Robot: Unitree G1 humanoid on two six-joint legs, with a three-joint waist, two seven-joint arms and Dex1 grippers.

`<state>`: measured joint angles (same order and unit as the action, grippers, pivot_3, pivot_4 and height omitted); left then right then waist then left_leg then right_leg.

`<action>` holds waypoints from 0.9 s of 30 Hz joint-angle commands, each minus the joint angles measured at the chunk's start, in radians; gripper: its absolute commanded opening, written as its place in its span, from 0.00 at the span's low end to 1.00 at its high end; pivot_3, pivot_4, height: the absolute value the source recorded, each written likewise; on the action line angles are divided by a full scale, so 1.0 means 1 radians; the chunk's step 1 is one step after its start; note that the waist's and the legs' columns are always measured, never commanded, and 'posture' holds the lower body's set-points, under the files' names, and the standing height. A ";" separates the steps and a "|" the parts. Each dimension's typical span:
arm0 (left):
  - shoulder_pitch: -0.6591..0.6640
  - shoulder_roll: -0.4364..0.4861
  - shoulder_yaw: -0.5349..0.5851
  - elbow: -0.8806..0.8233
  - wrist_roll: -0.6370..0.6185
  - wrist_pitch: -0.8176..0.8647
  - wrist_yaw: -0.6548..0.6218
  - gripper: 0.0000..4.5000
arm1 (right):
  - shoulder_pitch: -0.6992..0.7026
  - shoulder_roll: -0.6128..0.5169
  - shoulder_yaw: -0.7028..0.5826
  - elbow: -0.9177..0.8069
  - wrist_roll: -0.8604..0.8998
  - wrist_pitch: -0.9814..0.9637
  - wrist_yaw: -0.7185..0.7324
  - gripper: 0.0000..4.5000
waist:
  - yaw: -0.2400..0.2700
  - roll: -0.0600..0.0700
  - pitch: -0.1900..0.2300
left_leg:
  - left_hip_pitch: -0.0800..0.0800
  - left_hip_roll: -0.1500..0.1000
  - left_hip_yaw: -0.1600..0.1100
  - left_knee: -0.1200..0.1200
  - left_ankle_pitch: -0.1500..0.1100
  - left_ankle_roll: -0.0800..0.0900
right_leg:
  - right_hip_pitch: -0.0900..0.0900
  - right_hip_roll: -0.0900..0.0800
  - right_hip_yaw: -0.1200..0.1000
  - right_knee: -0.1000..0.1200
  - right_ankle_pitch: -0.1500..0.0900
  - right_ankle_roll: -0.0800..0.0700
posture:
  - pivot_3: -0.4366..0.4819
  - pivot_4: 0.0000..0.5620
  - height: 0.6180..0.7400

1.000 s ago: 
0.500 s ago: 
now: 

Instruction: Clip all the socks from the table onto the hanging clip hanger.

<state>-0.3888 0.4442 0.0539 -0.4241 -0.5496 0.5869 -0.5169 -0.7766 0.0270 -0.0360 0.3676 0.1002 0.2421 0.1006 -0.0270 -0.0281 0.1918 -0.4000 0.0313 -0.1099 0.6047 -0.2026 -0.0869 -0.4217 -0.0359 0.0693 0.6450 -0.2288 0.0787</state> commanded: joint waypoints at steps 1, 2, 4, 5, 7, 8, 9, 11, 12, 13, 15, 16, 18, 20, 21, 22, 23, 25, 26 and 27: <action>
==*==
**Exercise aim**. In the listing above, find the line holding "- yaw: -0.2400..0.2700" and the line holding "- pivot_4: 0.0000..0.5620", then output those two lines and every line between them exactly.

**Solved exercise**.
  - yaw: -0.2400..0.2700
  - roll: -0.0600..0.0700
  - pitch: -0.1900..0.2300
left_leg:
  - left_hip_pitch: -0.0800..0.0800
  - left_hip_roll: -0.1500..0.1000
  - left_hip_yaw: -0.1600..0.1100
  - left_knee: -0.1200..0.1200
  - left_ankle_pitch: -0.1500..0.1100
  - left_ankle_roll: -0.0800..0.0900
right_leg:
  - right_hip_pitch: -0.0900..0.0900
  - right_hip_roll: -0.0900..0.0800
  - right_hip_yaw: -0.1200..0.1000
  - right_knee: -0.1000..0.1200
  - right_ankle_pitch: -0.1500..0.0900
  - right_ankle_roll: -0.0800..0.0700
posture:
  - pivot_3: -0.4366..0.4819
  - pivot_4: 0.0000..0.5620

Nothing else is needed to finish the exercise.